Stoll: Eu penso que existe uma relação entre qualidade de comunicação e facilidade de comunicação. Enviar spam ou junk mail é fácil, mas enviar um email bem elaborado é mais difícil. Enviar uma carta escrita a mão é muito mais difícil. Qual terá o maior efeito? Bem, a carta escrita a mão terá mais efeito sobre uma pessoa. A comunicação entre duas pessoas é a mais importante que existe. É dispendiosa, demanda tempo, exige que as pessoas se reúnam, mas é comunição de alto valor. Abaixo disso temos o telefonema - nós poderíamos fazer esta entrevista por telefone, mas não seria tão agradável e significativa para mim. Abaixo do telefonema poderíamos ter uma entrevista via email. Abaixo disso poderíamos ter uma entrevista numa sala de bate-papo.

Minha tese é a de que, quanto mais próximo você está de alguém, melhor é a comunicação, e quanto mais eletrônica é a comunição, mais baixa é a qualidade. Quanto mais fácil é uma coisa, mais baixa é a qualidade. Eu visualizo um triângulo econômico. Se eu quiser comer uma comida barata, de acesso fácil e rápido, vou ao McDonald's. Mas a comida não é boa. Se eu quiser comer uma comida boa, de acesso fácil, vou a um restaurante. Se eu quiser comer uma comida boa que seja barata, eu cozinho em casa. Minha tese é a de que a comida não pode ser ao mesmo tempo boa, barata e de acesso fácil. Com relação à informação, se eu quiser informação barata, de fácil acesso, vou à Internet. É o McDonald's da informação.

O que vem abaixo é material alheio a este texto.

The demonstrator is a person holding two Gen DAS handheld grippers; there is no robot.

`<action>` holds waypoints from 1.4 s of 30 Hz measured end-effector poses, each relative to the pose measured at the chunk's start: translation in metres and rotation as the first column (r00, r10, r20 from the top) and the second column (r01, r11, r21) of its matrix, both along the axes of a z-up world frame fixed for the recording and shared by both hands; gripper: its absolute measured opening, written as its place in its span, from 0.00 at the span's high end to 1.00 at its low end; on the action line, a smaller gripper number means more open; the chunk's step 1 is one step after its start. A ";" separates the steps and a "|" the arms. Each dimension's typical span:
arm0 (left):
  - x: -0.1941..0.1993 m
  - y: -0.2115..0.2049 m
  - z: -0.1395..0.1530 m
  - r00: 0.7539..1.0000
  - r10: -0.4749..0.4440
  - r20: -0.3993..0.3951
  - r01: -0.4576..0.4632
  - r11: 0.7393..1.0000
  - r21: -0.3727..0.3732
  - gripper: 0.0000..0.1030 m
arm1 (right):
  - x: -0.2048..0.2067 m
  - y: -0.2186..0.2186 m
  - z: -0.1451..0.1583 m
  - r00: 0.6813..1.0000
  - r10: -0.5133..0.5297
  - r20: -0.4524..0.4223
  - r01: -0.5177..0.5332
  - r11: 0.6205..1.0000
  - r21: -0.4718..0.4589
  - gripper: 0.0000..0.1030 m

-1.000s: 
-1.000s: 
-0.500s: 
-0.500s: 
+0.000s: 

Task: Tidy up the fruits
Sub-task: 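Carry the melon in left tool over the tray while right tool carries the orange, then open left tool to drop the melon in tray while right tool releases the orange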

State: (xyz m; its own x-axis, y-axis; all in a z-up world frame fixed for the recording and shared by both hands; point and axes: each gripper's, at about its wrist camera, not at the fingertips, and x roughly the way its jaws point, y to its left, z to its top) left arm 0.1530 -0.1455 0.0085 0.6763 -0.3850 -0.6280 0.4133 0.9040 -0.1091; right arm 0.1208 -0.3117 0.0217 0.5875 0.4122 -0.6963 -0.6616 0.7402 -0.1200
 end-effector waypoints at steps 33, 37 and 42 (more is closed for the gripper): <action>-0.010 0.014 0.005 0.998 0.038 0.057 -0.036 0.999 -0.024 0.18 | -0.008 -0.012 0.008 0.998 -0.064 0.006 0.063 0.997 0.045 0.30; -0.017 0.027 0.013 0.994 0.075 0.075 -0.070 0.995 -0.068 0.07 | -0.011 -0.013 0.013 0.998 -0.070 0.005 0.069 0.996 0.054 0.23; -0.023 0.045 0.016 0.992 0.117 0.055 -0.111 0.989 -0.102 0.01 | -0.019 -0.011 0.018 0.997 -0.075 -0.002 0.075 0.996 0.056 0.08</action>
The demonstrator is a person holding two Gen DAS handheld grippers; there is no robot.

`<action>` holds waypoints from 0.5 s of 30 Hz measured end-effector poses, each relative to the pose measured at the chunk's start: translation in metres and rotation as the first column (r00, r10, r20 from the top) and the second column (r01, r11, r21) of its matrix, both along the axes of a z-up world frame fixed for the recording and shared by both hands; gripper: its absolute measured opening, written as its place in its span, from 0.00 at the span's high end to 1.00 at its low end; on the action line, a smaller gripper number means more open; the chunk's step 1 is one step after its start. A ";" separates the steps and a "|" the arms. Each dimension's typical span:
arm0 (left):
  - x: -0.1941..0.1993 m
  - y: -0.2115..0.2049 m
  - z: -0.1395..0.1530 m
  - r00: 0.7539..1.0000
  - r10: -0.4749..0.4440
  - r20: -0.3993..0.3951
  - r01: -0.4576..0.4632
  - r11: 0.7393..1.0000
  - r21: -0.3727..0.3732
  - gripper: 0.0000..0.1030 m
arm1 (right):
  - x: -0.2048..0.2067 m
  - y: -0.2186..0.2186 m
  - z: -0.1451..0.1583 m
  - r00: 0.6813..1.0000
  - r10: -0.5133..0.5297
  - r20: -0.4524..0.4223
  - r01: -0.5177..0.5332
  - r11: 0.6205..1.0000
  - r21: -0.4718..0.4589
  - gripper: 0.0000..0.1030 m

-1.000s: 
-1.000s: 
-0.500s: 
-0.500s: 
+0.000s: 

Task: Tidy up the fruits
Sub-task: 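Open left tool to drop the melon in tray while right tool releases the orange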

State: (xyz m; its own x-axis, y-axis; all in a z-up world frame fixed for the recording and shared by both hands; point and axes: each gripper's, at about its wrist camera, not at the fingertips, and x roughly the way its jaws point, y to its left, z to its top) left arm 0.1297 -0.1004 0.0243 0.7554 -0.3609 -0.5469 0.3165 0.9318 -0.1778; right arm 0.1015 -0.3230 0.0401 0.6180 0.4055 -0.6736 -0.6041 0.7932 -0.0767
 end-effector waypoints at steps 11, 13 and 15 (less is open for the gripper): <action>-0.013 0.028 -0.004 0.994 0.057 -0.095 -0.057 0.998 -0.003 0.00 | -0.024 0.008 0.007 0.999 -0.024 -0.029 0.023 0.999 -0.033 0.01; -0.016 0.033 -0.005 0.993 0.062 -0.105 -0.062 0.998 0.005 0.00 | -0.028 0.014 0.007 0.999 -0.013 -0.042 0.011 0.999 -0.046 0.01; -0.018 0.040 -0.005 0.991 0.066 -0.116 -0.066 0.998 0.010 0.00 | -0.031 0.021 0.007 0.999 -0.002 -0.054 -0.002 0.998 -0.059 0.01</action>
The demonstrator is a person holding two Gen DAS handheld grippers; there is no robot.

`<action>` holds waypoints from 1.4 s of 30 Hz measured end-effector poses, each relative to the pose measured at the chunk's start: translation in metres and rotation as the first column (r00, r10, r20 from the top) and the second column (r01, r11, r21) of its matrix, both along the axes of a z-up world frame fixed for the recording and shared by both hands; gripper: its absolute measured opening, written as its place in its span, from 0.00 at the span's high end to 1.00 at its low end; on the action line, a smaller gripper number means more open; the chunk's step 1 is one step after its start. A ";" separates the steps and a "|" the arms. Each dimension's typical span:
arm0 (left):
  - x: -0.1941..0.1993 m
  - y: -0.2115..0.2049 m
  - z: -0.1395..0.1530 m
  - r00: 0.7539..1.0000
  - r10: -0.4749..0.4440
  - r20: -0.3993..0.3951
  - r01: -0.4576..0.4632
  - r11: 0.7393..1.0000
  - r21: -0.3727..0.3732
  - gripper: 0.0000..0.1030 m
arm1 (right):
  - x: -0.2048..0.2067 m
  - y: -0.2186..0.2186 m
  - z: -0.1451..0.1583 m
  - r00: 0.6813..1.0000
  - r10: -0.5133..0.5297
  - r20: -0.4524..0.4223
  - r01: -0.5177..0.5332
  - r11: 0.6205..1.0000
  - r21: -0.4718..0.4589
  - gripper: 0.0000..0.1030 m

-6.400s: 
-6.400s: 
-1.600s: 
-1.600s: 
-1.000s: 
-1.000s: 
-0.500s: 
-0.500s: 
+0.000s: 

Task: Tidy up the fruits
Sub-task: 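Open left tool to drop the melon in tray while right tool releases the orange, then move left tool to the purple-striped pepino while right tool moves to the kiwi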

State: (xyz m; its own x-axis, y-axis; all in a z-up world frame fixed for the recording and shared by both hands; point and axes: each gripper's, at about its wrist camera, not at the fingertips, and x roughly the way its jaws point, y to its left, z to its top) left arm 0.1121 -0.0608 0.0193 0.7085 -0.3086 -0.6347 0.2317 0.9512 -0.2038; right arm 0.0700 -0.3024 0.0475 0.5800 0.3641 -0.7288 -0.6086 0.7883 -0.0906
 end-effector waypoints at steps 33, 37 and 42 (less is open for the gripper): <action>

Magnet: Alguns gurus de programação diziam que a má qualidade da televisão se devia ao fato de os intelectuais a terem condenado desde o início. Como eles não quiseram se envolver, ela foi assumida pela área de marketing, que tem interesse justamente nas coisas que você enxerga como ruins. Você concorda com isso?

Stoll: Bem, não concordo que os primeiros entusiastas da Internet tivessem algum controle ou tivessem estabelecido alguma direção para a rede. Até onde posso me lembrar, no início havia principalmente militares e universidades. Em 1975, nós trocávamos mensagens apenas para verificar se estávamos de fato conectados. Hoje, todos os acadêmicos estão na Internet; qualquer faculdade do mundo tem Internet na sala de aula. Mas eu não conheço nenhuma organização que seja contra a Internet. Milhares de grupos usam a Internet para promover a ecologia, causas políticas etc. Entretanto, não vejo ninguém se dedicando a tornar a Internet melhor. Todo mundo procura tornar a Internet parecida consigo próprio. Se uma pessoa deseja pensar por si, talvez deva livrar-se da televisão e do modem, porque veiculam idéias de outras pessoas e isso ocupa o lugar do pensamento individual.